Young, Shy Gene Simmons Would Pretend to Be English
Gene Simmons recalled how he’d pretend to be English, in the hope that lessons he’d learned from the Beatles would see him through the “funny adolescent” experiences of his youth.
When the future Kiss legend arrived in the U.S. from Israel at the age of eight, he struggled to fit into his new world. In a recent interview with American Songwriter, he looked back on the influence of music on his life.
“I was minding my own business, trying to figure out how to talk to chicks and not get too scared that I had hair growing out of my crotch,” Simmons said. “I was scared to death: ‘What is that? Am I going to get a beard down there? Oh, my gosh!’ Because nobody ever talked about that stuff. ... I remember being in sixth grade and not being able to stand up at the end of the class because I had a hard-on. And not understanding what was happening to my body, I was like, ‘What is that!’ I just walked around hunched over. All those funny adolescent things.”
His thought processes began to change when, like millions of other American teenagers, he saw the Beatles on The Ed Sullivan Show in 1964. “It changed my life,” he said. “All of a sudden it was okay to sound different and look different and not fit into society. And that’s how I felt, coming from Israel. I spoke with an accent, I didn’t look like anybody else. I was bigger than other people. I just felt like an outsider.
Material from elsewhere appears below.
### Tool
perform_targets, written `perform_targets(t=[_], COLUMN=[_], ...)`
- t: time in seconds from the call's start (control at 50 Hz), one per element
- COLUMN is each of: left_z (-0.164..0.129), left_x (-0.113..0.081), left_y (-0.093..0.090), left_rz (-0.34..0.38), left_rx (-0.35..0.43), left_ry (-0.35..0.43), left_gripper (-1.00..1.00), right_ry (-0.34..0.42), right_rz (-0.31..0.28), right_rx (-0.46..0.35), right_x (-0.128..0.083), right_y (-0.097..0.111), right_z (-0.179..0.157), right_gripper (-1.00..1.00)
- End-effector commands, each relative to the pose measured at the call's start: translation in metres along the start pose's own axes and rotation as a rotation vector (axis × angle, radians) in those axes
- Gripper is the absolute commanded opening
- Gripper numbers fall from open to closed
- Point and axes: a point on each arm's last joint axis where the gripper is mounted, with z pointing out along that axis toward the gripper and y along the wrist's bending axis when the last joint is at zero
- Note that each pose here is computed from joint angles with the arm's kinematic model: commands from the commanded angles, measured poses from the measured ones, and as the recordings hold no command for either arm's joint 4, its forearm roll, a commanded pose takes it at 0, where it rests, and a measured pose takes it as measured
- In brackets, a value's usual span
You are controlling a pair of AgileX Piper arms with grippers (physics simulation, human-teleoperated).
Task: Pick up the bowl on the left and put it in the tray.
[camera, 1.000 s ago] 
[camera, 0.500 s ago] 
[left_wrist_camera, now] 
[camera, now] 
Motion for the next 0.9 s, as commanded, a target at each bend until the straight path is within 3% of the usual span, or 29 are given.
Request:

And all of a sudden, these guys came who spoke with an accent, and so did I at that point.”
Simmons said that when he spoke up in public, he’d try to sing “like McCartney and Lennon." “Even for a while at parties, I’d speak in an English accent like an idiot," he recalled. "‘Where are you from?’ ‘I’m not from here, yeah, mate.’ ‘Oh really, you’re not from here? Oh you must be English!’”
He reflected that it “took a while to figure out – you got to figure out what your own DNA is and to thine own self be true. And that didn’t happen until, oh, I don’t know, high school or so, when I started writing my own songs.” Perhaps unsurprisingly, that material carried heavy British influences. “What the English did by taking American Black music and making it their own was what interested us,” he said, referring to Kiss. “Clearly like the Beatles, but also the Stones and the Who and Humble Pie. You know, the greats. Zeppelin, of course.”